A promising biomarker for PD is the neurofilament light chain (NFL), which provides a sensitive measurement of neuroaxonal damage [13]. Compared with healthy controls (HC), no strong evidence for a difference in cerebrospinal fluid (CSF) or plasma NFL levels has been found in patients with PD [22]. Currently, technological advancement has allowed sensitive quantification of NFL in the plasma, which could allow accessible monitoring [13]. Previous studies have found that plasma NFL was elevated in some chronic neurodegenerative disorders, such as amyotrophic lateral sclerosis [8], Alzheimer’s disease [26], and multiple system atrophy [30].
A few studies have measured the longitudinal change of NFL [5, 17] as well as evaluated its association with motor progression and cognitive decline in PD [5, 14, 20, 28, 29]. Longitudinal comprehensive analyses of plasma NFL in a large well-designed cohort and validation of its effect on the progression of PD in an external cohort are needed. In the present study, we recruited a cohort of early PD patients who underwent a 3–5 year follow-up to determine the longitudinal changes of plasma NFL level, as well as to explore its diagnostic and prognostic implications in PD.
Methods
Ethics statement
This study was approved by the Ethics Committee of Sichuan University West China Hospital (NO: 2015-36), and written informed consent was obtained from all patients.
Study design
In the ongoing prospective longitudinal cohort study executed at the Department of Neurology, Sichuan University West China Hospital, a tertiary referral center in China, we aimed to investigate the biomarkers of diagnosis, prognosis, and progression of PD in the Chinese population. The present study included 184 PD patients with a disease duration < 5 years at baseline and 86 age- and sex-matched HC, which were recruited from February 2015 to November 2020. The last visits were scheduled for August 2023. All PD patients were diagnosed based on the Movement Disorders Society clinical diagnostic criteria for PD [23]. Patients with motor fluctuations and dyskinesia or those with Hoehn and Yahr (H&Y) stage ≥ 3 at baseline were excluded.
Evaluation protocol
Baseline demographic and clinical data including sex, age, age of PD onset, disease duration, and years of education were recorded. The therapeutic regimen at each visit was recorded. The levodopa-equivalent daily dose (LEDD) was calculated based on a previous report [25].

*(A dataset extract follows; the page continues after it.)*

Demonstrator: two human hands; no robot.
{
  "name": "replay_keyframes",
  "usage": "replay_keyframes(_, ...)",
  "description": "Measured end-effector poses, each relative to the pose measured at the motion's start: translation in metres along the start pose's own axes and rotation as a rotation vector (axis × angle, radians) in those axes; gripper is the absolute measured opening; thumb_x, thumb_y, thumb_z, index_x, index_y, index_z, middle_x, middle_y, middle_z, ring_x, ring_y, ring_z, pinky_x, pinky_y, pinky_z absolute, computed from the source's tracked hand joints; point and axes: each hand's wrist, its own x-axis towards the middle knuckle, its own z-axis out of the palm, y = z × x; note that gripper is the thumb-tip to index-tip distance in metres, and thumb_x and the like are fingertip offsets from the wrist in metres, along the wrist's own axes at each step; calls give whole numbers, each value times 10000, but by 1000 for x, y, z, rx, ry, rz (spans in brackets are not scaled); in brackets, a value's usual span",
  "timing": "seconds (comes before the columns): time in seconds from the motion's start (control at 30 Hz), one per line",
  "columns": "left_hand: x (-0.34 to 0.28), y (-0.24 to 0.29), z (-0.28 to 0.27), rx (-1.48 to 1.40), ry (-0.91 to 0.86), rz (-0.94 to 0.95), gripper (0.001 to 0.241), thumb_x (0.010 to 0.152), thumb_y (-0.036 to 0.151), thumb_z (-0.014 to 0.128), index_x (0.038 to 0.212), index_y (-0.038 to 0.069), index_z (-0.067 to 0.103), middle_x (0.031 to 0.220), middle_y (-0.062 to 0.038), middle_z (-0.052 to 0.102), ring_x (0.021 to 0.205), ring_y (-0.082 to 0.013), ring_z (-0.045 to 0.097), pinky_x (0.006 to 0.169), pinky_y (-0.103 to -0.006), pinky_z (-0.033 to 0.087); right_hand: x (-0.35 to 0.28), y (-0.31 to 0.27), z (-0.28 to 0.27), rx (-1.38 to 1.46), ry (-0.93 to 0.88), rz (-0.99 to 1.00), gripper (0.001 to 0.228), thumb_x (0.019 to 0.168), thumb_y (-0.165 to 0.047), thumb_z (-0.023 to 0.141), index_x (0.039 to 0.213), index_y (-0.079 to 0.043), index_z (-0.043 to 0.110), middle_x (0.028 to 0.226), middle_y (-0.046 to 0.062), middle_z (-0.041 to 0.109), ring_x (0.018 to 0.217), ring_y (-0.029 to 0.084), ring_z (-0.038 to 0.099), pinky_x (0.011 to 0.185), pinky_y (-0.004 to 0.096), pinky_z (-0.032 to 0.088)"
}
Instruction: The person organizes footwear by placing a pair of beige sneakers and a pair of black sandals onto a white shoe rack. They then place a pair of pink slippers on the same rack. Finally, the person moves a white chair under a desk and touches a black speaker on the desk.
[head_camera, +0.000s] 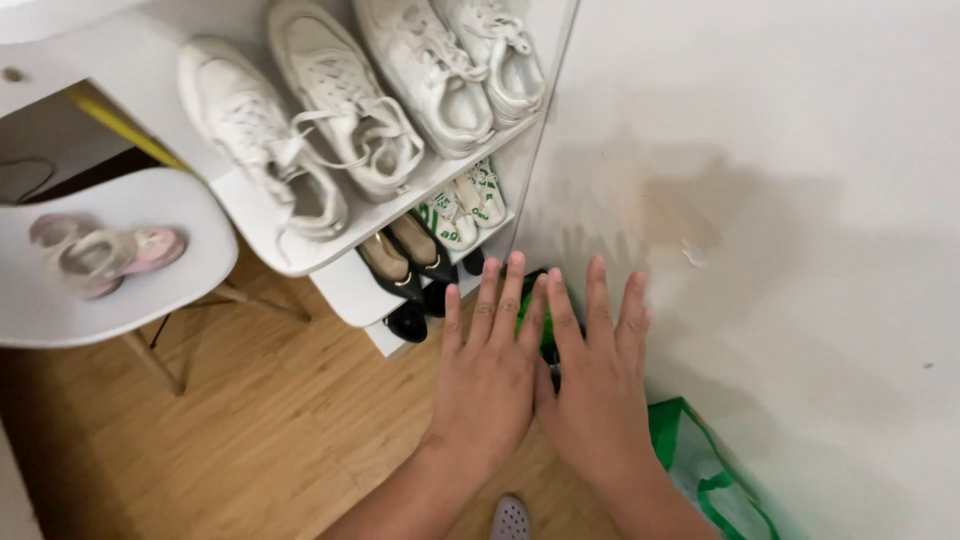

All recruited patients underwent a repeated series of neurological examinations and regular assessments at baseline and during follow-up. The severity of motor symptoms was evaluated using the Unified PD Rating Scale (UPDRS) Part III [18] and H&Y stage [12] at OFF-state after instructing patients to stop the anti-parkinsonian drugs for at least 12 h. The Hamilton Depression Rating Scale (HAMD) containing 24 items [16] was used to evaluate depression, while the Hamilton Anxiety Rating Scale (HAMA) [10] was used to evaluate anxiety. The Beijing version of the Montreal Cognitive Assessment (MoCA) screening tool was used to assess global cognitive function [19].
Measurement of NFL
All HC (n = 86) and patients with PD at baseline (n = 184), 1 year (n = 184), and 2 year (n = 124) were collected blood to examine the NFL levels. EDTA plasma NFL was quantified using an ultra-sensitive Simoa technology (Quanterix, MA, US) on the automated Simoa HD-X platform (GBIO, Hangzhou, China) per the manufacturer’s instruction. Plasma samples were diluted at a 1:4 ratio. Calibrators, quality controls, and all samples were measured in duplicate. The mean coefficient of variation (CVs) of duplicate measurement for concentration was 4.45% for NFL. Few samples with intra-assay CVs larger than 20% were re-measured. Assays were performed using kits with the same lot number. Operators were unaware of participants’ disease status and clinical information.
Statistical analyses
All statistical analyses were performed using the SPSS software (version 22.0). The statistical tests were two tailed, and P-value < 0.05 was considered statistically significant. Continuous variables were presented as means ± standard deviations (SD) and categorical variables as counts (percentages). The Student’s t-test was used for intergroup comparisons of clinical variables.
A longitudinal linear mixed analysis model was used to explore the association between plasma NFL and clinical variables (UPDRS III and MoCA) at each time. This model was used to explore the correlation between repeated measurements obtained in the same patient, which included patients with consecutive evaluations over the follow-up period. Repeated UPDRS III or MoCA score was set as the dependent variable (continuous variable) in the model. The primary fixed effect associated factors were repeated plasma NFL and follow-up time in years. The fixed covariables included the following repeated measures: sex, age, disease duration, and education.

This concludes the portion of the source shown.